- Opening Delimiter -

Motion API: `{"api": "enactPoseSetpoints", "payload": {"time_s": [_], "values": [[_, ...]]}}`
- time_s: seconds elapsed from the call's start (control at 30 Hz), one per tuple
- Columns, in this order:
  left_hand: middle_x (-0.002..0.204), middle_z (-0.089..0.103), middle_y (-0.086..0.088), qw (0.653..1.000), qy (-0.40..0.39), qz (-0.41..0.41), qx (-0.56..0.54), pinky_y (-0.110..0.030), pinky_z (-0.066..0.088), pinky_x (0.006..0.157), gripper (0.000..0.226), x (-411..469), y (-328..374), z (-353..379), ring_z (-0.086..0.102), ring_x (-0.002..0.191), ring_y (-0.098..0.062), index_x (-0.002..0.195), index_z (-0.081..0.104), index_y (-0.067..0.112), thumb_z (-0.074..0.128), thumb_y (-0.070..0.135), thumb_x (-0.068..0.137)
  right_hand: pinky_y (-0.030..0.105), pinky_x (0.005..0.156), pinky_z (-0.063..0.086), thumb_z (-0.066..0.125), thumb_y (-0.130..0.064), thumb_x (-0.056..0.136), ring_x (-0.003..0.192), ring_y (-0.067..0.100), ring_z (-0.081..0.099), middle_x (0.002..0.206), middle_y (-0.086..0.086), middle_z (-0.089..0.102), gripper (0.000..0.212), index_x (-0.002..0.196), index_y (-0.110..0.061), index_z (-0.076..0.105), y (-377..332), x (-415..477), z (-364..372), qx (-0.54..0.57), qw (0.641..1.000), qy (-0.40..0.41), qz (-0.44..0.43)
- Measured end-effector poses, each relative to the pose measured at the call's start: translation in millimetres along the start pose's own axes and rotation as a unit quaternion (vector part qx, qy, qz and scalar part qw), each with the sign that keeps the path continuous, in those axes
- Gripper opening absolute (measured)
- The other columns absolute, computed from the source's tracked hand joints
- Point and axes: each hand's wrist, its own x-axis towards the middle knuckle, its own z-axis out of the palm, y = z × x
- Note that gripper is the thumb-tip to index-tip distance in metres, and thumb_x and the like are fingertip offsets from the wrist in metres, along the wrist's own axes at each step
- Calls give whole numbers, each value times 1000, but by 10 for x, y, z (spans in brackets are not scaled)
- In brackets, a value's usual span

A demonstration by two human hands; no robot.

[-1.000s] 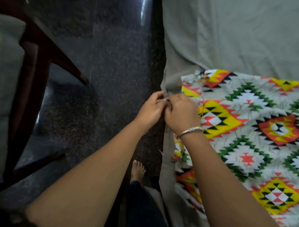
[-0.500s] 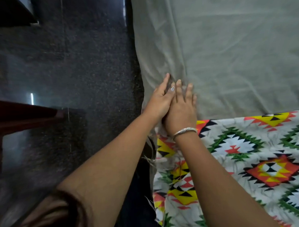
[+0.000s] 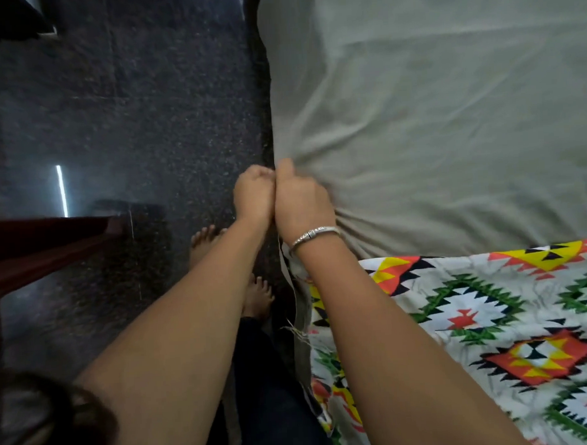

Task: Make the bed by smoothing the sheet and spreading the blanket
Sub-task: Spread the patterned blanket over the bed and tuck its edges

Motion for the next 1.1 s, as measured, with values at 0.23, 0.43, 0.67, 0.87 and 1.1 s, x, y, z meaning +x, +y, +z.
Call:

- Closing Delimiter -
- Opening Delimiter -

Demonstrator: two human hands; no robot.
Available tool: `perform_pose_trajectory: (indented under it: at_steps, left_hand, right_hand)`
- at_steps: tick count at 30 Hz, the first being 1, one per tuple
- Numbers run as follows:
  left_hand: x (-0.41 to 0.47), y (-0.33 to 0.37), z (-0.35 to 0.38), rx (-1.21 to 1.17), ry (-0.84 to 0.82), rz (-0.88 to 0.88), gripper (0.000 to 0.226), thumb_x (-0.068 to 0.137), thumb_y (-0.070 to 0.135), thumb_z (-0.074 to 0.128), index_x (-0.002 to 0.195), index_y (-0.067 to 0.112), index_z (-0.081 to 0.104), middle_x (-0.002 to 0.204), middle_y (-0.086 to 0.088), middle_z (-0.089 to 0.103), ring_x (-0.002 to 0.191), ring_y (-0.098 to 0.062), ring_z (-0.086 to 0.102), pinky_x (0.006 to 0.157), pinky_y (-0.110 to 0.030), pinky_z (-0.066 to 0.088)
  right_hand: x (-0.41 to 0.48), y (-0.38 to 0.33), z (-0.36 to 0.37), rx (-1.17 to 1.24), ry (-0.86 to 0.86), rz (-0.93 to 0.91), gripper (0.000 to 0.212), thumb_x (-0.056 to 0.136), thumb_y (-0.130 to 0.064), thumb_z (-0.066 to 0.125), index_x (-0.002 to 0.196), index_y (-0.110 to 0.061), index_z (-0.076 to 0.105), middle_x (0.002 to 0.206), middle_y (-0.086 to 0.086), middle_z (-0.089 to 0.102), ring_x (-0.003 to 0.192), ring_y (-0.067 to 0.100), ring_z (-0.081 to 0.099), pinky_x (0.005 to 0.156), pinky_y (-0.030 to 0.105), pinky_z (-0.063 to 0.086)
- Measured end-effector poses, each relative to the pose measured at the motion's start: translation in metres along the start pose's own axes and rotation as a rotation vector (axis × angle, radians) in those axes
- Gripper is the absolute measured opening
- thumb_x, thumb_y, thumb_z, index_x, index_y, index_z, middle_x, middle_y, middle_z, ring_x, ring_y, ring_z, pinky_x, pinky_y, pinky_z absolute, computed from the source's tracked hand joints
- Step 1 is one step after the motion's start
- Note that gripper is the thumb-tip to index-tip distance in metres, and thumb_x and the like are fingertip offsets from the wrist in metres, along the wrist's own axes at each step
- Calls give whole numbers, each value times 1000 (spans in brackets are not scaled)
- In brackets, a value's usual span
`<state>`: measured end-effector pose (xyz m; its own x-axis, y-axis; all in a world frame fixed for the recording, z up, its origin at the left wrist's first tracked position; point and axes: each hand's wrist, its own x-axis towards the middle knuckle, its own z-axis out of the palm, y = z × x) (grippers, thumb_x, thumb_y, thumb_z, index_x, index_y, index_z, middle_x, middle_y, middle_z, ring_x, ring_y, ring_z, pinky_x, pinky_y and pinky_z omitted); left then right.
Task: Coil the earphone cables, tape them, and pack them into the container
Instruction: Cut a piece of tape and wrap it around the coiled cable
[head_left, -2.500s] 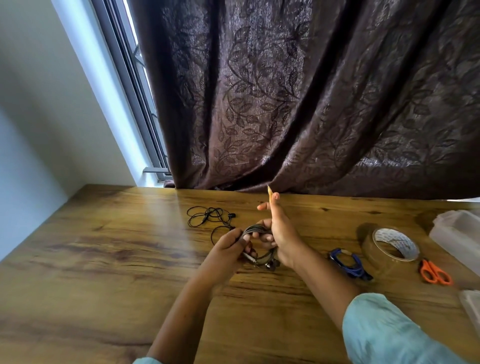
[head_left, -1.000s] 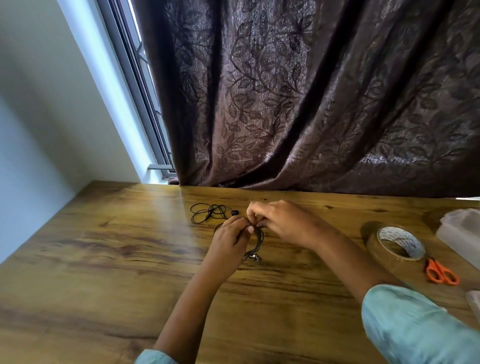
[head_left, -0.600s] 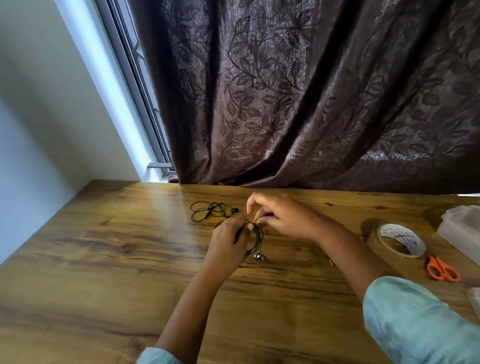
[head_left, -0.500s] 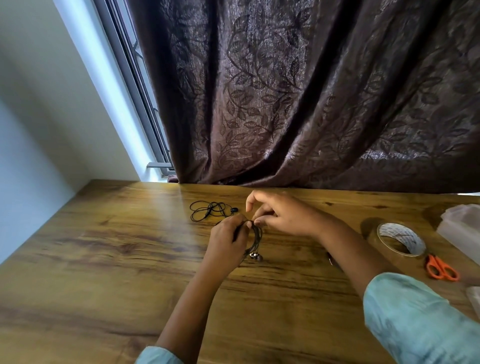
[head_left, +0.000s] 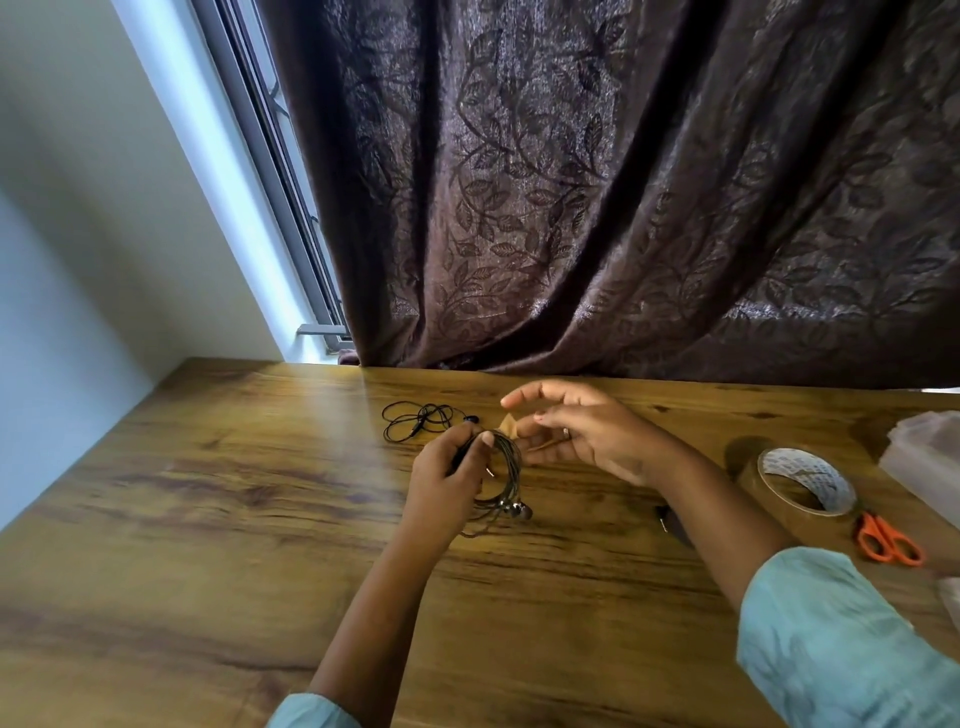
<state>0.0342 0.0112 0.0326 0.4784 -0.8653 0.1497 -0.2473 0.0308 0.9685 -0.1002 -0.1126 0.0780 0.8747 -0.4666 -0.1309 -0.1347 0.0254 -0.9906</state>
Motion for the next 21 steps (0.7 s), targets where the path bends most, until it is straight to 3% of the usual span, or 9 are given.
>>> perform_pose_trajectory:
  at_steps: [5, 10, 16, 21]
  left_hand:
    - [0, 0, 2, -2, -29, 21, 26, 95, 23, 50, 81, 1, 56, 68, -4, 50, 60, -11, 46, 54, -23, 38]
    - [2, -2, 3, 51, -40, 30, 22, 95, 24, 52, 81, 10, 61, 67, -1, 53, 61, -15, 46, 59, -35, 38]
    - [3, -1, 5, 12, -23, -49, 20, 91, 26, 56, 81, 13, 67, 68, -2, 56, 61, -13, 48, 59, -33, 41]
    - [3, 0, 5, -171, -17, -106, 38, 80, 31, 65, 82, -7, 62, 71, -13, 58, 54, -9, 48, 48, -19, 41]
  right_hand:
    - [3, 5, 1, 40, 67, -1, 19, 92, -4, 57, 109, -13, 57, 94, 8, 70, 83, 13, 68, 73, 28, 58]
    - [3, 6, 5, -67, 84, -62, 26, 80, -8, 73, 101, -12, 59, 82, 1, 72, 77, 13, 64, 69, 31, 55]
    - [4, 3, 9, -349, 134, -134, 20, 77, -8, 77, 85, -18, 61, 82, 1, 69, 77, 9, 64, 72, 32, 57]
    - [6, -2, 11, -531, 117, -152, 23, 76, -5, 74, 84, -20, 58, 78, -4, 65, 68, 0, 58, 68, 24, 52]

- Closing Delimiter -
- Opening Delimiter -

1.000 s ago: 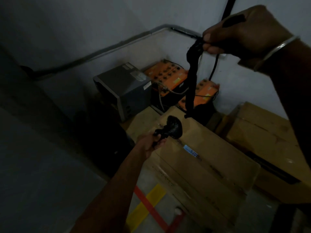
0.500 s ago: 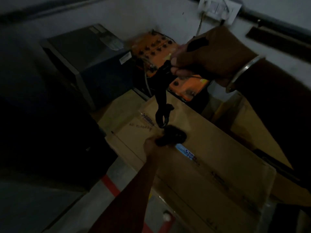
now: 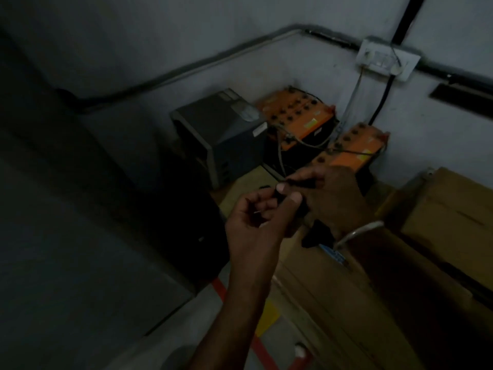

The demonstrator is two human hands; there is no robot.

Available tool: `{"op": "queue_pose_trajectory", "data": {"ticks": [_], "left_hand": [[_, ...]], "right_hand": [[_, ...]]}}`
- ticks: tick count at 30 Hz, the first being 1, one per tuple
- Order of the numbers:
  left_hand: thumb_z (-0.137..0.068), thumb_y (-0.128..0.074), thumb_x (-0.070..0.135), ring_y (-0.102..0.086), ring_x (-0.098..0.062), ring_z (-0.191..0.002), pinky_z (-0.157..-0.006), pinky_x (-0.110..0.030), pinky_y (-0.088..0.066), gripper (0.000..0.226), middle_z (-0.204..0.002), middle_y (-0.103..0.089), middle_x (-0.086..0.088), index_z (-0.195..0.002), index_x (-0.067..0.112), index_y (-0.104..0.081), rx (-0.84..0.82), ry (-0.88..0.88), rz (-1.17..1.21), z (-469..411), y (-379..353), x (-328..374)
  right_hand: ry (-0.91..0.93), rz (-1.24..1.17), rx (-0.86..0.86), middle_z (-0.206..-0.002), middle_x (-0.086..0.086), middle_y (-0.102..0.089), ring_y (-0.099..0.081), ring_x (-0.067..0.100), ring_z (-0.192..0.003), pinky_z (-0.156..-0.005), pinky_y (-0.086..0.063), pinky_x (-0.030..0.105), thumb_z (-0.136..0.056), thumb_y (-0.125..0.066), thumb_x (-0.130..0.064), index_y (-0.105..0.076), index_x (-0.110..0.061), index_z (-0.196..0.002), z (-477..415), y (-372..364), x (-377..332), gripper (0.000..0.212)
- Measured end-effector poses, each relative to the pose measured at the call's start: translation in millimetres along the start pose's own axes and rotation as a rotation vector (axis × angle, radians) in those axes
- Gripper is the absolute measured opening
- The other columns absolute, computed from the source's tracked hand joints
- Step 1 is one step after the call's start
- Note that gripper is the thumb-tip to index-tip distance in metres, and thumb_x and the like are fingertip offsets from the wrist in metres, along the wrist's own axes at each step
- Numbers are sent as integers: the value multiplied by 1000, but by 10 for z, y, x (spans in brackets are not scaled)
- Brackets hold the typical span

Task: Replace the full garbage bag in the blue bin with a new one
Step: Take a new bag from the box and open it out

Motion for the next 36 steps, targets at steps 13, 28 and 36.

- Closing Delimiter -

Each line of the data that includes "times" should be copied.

- Calls give whole numbers, each value times 1000, but by 10 for x, y, z (spans in brackets are not scaled)
- Calls give whole numbers, each value times 1000 (spans in brackets are not scaled)

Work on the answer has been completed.